淡淡丟下這句話,他將那顆翡翠轉了個個兒,遞向我。
我看到那面朝向我的翡翠上赫然一張人臉,雕琢得很清晰,幾乎能夠看出它微笑的表情,甚至連性別都能感覺得出來,那是一個眉開眼笑的女性。
而腦子里卻在被他這句莫名的話所困擾著——‘是我,卻也不是我。’
“什么意思……”遲疑了一下,我問。
他收回翡翠,臉上依舊那副笑得有些奇特的表情:“意思是,如果不是因為你,她也不會死,寶珠,”
“你說什么??”
“我死后,葉赫那拉那妖婦怕我冤魂作祟,因此用十二色異相翡翠依少林羅漢像打了十二尊翡翠小人,為的就是鎮住我的魂,守住我的魄,甚至不惜封入不動明王大天印。以致八旗殉道使白白犧牲,導致大清氣數全盡,亦連累同治爺同我一起受到挖墳剝尸之辱。之后,又因同梅瞎子祖上的淵源,掘空我墳的那三人之一——周氏,在其教唆下將我魂魄震攝在此宅里,那口深井里。”說著,冷冷一笑:“我想你也看到了,這滿宅子的經文,滿宅子的天禧貔貅八卦……每天每天,我在這地方受著它們時時刻刻給我帶來的煎熬,消散不去,脫離不開……唯有二十年前那個孩子在井口的出現讓我得到了片刻的殘喘,那個奇特的孩子,他能看到我,他的眼睛能夠讓我自由……”
說到這里,也不知有意無意,我發覺他朝我眼睛掃了一眼。
我心跳一陣急促。
“可他們卻把他眼睛挖了,”然后聽見他再道,聲音很干,沒了之前的笑意:“我唯一能得到一些殘喘的地方,他們把它挖了。那刻我仿佛又感覺到他們用刀子刨開我身體時那種支離破碎的痛,縱然我已經死了……可是我還是會痛……你說這是為什么,寶珠……”
再次望向我,我僵硬地搖了搖頭。
他笑,笑得嫣然:“所幸天道循環,報應不爽,梅瞎子千算萬算,沒算出你來,而我千等萬等,才等到有你出現,替我把帶著雄玉章青的梅家后人除去。”

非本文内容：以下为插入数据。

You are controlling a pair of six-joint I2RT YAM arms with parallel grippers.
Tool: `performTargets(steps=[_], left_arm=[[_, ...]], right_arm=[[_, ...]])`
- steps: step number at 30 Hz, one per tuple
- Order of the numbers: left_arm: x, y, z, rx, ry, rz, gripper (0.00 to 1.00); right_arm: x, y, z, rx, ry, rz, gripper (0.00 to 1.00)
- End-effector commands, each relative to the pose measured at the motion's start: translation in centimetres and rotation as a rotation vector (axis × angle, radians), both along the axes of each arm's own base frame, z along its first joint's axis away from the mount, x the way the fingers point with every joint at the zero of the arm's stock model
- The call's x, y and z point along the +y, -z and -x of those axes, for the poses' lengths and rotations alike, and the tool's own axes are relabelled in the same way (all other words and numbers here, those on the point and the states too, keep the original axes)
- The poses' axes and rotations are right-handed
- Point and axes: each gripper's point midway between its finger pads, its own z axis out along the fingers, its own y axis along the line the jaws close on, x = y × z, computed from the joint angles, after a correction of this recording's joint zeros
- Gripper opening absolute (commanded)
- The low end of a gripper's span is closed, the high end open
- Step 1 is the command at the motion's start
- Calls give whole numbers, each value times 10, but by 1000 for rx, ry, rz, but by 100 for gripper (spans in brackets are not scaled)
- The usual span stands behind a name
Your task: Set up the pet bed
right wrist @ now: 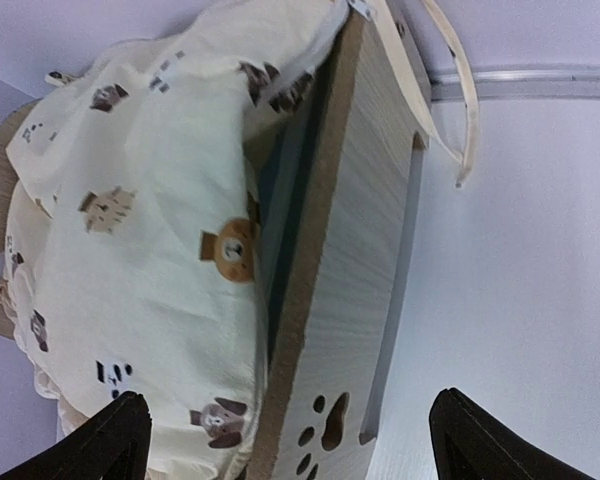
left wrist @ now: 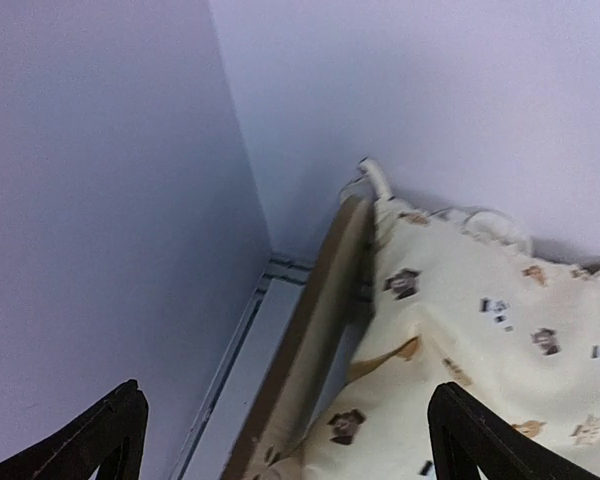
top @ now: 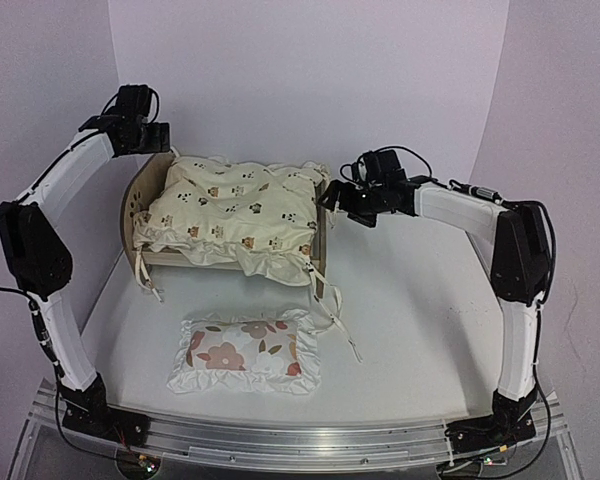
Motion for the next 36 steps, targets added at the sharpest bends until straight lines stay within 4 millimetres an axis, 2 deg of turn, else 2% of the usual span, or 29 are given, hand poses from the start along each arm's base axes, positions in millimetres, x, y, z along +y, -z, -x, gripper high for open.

“……這跟我有什么關系??”聽他這么說我有些忘形地脫口而出。。
沒回答,沈東忽然低下頭,把手指伸進那尸體的嘴里輕輕一挖,將那顆翡翠挖了出來:“雄為煞,雌為渡。梅瞎子算到周某人會有這一日,他以為用這種方法,可以讓周某人死后魂魄直接歸天。呵,有什么用呢,不過亡羊補牢罷了,”說著,把翡翠丟到一邊,手伸向了那條被子。“更可笑的是,周某人行事太過謹慎,不單取了從翡翠小人上脫落下來的雌胎含在嘴里,還效仿我的殉葬,用這十二只異相翡翠生生的把自己困在了這里。”
話音落,手用力一掀,那床被子嘩的聲被他抖落到地上。隨即袒露出被子下那具尸體,一身黑絲棉的壽衣壽褲,令這具脫水的尸體看起來更加干癟,仿佛裹在一只精致絲棉套子的枯木,邊上一圈同它一樣枯木般的木偶,整整齊齊排列著,仿佛插在它身體周圍一圈木頭釘子。
“釘子”一共十只,剩下兩只斜在角落里,桃木外殼裂了,里頭的東西不知去向,只,其中的一只樣子有些古怪。別的木偶臉都朝前,它的臉卻是朝后的,仿佛不小心擰了個個兒,又因為身體斷裂,顯得格外的詭異。
“呵呵……那個時候,我就在這地方看著他。看他魂魄被困,被攝,那種曾經附加在我身上的種種痛楚……他以為一死,就可了結了么……”說到這里,忽然身子一轉,沈東拿起那只歪頭的木偶殼,慢慢朝我走了過來:
木頭的娃娃光著腦袋
搖啊搖啊什么也看不見
你拍一下我拍一下娃娃出來
最慢的一個娃娃在這兒……
嘴里輕輕哼著這首童謠般的歌,我聽得一個激靈。下意識后退,卻不知究竟該繼續往哪里退。他因此笑了,男人的臉,二十來歲少婦矜持的笑:“我知你和他們不一樣,現在,把不動明王大天印還我。”
“但這是我的。”不知怎的這句話從我嘴里脫口而出,瞬間,我見到他臉色迅速沉了下來:
“你們這些人,貪欲都是一樣的。”冷冷看著我,他道。
“這本來就是我的。”而我竟然仍舊好死不死地在同他爭辯。
“還給我!”不再多說,他手一伸一把朝我手腕抓了過來,眼看著就要碰到我手了,我迅速抓起邊上箱子里那把青銅的壺,用力朝他丟了過去。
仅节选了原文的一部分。